### Requirement
Could you set down exactly the lines in the records below between the line holding "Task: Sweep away" and the line holding "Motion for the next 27", inclusive?

### Data extract

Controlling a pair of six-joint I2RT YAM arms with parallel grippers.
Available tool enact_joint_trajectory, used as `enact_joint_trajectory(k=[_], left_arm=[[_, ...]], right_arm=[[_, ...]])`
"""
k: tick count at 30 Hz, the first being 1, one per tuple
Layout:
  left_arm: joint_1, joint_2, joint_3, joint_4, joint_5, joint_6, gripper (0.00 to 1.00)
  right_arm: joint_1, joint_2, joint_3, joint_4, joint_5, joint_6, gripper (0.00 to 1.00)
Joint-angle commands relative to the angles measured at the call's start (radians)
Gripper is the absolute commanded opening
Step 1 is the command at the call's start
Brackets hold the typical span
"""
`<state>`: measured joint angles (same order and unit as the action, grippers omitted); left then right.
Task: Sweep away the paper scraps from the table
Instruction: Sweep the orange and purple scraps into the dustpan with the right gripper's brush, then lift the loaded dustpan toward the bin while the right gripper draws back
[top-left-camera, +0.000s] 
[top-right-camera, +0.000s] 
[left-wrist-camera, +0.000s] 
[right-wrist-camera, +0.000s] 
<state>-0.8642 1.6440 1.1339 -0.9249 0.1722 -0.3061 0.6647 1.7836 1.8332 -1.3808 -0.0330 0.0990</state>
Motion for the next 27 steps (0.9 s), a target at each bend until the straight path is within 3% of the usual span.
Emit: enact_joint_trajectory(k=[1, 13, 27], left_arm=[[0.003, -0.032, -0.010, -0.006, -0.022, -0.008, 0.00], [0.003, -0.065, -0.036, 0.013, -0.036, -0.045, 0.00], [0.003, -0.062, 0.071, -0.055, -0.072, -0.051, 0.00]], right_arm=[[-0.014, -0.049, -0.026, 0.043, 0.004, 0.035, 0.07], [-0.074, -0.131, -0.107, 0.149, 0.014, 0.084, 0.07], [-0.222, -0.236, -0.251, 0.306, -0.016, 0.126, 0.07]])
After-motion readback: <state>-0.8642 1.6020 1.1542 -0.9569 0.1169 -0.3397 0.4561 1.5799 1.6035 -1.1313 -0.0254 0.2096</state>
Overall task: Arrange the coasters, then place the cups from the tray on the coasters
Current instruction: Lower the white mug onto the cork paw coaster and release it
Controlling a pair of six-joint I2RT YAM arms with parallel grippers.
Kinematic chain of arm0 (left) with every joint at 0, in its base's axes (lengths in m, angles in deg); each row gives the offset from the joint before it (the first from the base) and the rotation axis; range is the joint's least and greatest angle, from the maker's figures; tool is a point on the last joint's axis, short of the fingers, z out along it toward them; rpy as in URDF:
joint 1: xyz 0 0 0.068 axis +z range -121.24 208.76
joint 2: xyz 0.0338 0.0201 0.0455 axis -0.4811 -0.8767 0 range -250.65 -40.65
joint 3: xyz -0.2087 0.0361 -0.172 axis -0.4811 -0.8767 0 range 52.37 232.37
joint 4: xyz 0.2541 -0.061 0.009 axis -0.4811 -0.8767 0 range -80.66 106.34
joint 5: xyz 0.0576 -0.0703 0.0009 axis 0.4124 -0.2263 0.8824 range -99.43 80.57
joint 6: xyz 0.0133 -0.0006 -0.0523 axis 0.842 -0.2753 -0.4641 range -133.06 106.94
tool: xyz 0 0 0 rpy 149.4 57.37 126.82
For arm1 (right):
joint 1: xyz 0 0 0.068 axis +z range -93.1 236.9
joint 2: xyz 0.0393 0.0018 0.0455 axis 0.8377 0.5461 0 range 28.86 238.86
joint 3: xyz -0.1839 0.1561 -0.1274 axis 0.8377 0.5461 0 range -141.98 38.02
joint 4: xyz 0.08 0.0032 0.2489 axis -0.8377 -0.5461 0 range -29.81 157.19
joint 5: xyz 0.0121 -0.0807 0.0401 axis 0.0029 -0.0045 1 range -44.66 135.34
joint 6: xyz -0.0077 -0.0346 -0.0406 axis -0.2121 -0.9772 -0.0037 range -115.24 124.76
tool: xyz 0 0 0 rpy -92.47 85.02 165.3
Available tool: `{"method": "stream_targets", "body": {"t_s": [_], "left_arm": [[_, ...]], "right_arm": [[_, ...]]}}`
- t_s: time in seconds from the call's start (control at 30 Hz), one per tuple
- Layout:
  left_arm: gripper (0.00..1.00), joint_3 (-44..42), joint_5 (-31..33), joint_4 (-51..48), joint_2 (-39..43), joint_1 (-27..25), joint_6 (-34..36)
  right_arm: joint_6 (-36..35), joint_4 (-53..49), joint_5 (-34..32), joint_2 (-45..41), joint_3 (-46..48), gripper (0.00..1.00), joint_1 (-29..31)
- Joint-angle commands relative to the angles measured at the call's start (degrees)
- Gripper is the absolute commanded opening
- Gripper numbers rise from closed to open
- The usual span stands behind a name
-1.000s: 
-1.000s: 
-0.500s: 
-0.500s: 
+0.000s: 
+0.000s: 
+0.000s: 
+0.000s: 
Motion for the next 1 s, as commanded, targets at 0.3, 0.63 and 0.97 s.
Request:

### Expected answer
Task: Sweep away the paper scraps from the table
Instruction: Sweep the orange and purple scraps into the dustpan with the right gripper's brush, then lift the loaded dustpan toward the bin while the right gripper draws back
[top-left-camera, +0.000s] 
[top-right-camera, +0.000s] 
[left-wrist-camera, +0.000s] 
[right-wrist-camera, +0.000s] 
<state>-0.8642 1.6440 1.1339 -0.9249 0.1722 -0.3061 0.6647 1.7836 1.8332 -1.3808 -0.0330 0.0990</state>
Motion for the next 27 steps (0.9 s), a target at each bend until the straight path is within 3% of the usual span.

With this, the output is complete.